Concerning Dollar Tree stores, Chief Financial Officer Kevin Wampler added, “The team is actively managing the mix of inventory to build food and essential goods categories.”
Dollar Tree opened 131 new stores, expanded or relocated 22 stores, and closed 26 stores during the second quarter, ending the period with 15,479 stores overall. The company also completed the conversion of 76 Family Dollar stores to the banner’s H2 format, which has more cooler doors, a bigger consumables assortment (including a larger private-label selection) and the addition of adult beverages. In the first quarter, Dollar Tree had opened 99 new stores, expanded or relocated 21 stores, and closed 14 stores, as well as made 220 Family Dollar H2 renovations.

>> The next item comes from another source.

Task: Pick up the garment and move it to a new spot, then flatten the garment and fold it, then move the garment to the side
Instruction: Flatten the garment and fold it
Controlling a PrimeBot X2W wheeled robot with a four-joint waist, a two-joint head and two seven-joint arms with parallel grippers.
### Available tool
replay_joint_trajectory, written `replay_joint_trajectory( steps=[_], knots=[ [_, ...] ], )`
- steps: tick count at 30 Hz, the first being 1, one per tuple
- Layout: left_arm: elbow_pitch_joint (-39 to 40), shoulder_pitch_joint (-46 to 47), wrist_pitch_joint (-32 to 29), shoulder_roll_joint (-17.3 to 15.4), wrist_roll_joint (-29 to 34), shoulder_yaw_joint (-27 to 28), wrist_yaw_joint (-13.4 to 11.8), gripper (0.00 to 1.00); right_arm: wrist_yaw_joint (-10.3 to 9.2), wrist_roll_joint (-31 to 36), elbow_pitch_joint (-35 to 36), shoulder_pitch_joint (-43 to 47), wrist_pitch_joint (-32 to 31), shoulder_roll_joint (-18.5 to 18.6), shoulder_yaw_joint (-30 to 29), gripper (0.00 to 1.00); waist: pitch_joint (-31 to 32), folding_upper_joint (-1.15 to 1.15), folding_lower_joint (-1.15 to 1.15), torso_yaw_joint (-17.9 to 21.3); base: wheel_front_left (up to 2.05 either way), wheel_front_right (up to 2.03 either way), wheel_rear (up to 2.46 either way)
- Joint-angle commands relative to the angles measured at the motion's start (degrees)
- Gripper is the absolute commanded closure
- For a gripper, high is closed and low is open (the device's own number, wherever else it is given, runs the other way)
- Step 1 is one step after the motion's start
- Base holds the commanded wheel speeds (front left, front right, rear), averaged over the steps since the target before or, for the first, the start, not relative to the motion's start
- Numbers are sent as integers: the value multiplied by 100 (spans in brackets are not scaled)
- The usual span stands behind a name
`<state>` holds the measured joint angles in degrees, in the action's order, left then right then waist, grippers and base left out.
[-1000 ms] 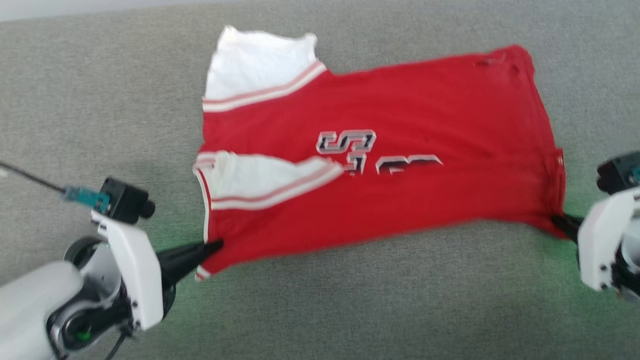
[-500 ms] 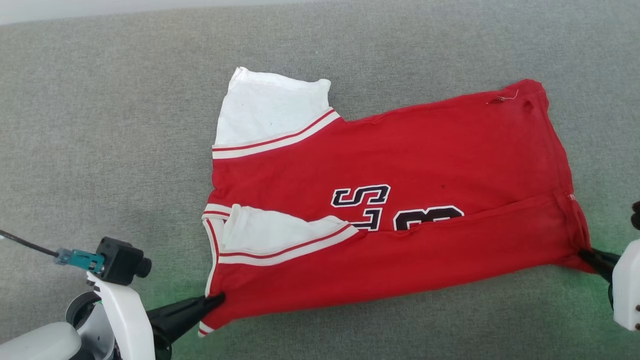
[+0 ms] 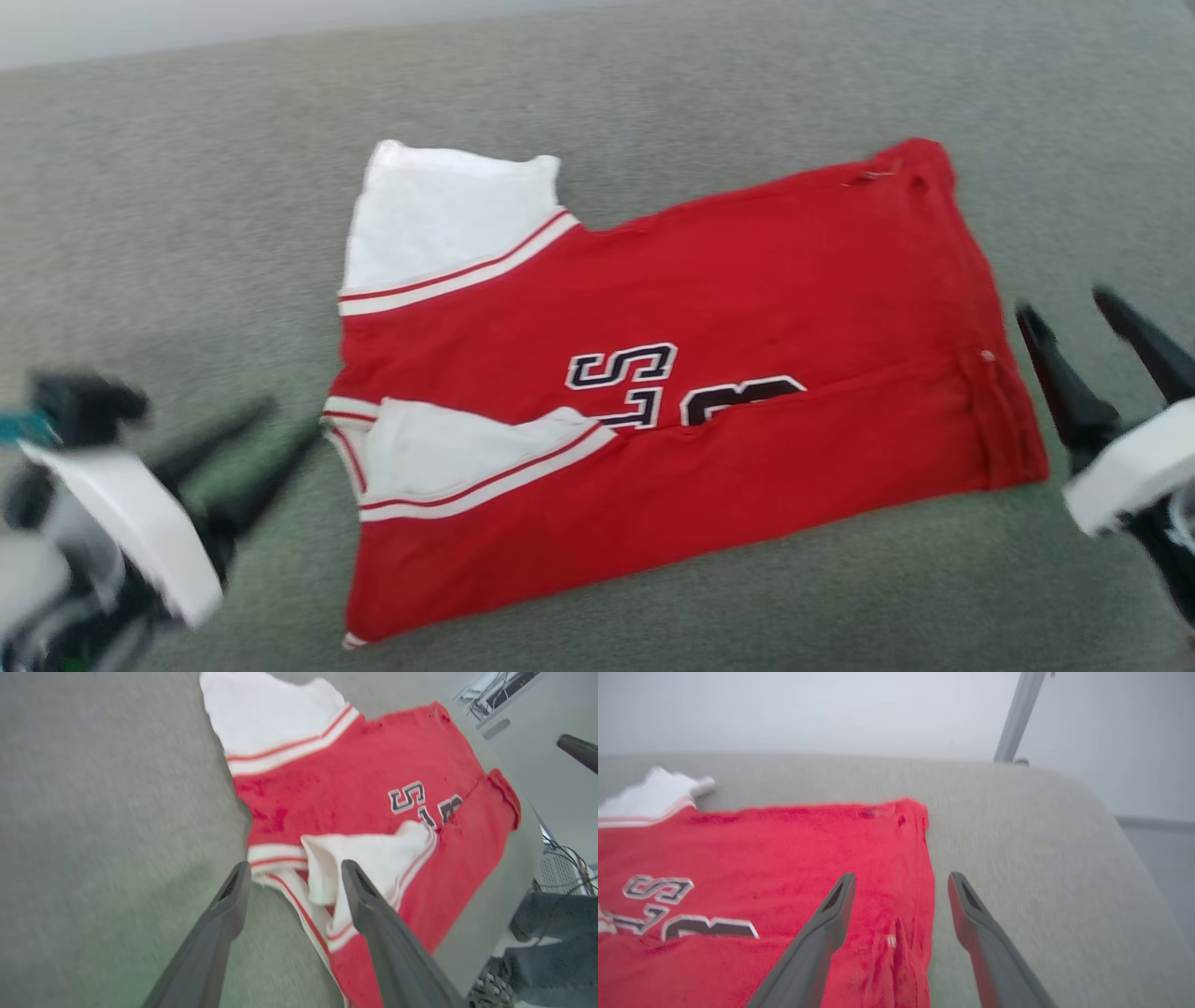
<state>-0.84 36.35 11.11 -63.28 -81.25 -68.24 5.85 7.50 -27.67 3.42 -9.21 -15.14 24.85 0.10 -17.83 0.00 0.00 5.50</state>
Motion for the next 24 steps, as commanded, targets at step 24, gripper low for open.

Plans call for the retailer to open 500 new stores — 325 Dollar Tree and 175 Family Dollar locations — and complete 750 Family Dollar H2 store renovations in fiscal 2020.

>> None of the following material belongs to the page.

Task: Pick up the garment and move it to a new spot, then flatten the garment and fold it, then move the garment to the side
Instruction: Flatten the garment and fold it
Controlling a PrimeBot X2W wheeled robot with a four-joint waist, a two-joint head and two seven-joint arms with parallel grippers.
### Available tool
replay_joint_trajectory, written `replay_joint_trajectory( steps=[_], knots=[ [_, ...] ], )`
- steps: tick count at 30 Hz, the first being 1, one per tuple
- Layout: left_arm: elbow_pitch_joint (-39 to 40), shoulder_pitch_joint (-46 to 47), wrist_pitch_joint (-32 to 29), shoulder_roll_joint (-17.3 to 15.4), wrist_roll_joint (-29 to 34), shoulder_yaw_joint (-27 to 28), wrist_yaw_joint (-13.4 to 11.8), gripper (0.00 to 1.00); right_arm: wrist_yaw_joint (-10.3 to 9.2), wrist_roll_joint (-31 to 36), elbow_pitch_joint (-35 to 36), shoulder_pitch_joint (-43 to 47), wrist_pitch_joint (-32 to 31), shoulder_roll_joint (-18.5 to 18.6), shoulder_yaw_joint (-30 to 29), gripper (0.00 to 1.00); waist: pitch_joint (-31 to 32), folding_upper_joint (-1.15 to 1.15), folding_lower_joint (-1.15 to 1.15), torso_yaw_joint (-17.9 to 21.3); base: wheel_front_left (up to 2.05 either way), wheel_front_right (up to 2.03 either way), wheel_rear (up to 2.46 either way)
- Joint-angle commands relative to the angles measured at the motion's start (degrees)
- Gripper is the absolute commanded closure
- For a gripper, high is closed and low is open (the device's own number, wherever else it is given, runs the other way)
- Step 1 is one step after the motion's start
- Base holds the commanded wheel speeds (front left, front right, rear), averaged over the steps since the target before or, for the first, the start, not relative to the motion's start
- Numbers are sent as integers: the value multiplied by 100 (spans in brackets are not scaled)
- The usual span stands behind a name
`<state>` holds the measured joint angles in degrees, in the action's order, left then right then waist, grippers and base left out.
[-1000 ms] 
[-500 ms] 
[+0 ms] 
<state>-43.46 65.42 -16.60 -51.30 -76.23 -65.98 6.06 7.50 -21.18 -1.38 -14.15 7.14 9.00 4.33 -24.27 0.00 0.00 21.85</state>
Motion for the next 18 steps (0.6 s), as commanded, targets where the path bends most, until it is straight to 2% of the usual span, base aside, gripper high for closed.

“Our merchant teams are doing a tremendous job of adapting and reacting to evolving customer trends, and our store operators are focused on running great, clean, safe stores,” Witynski said. “At Dollar Tree and Family Dollar, we have a tremendous opportunity to drive sales, enhance gross margins and leverage our cost structure, each contributing to operating margin improvements over time. We are a growth company and the most attractive sector in retail, opening more stores, renovating stores, improving our efficiencies, generating significant free cash flow, focusing on our customers and running great businesses.”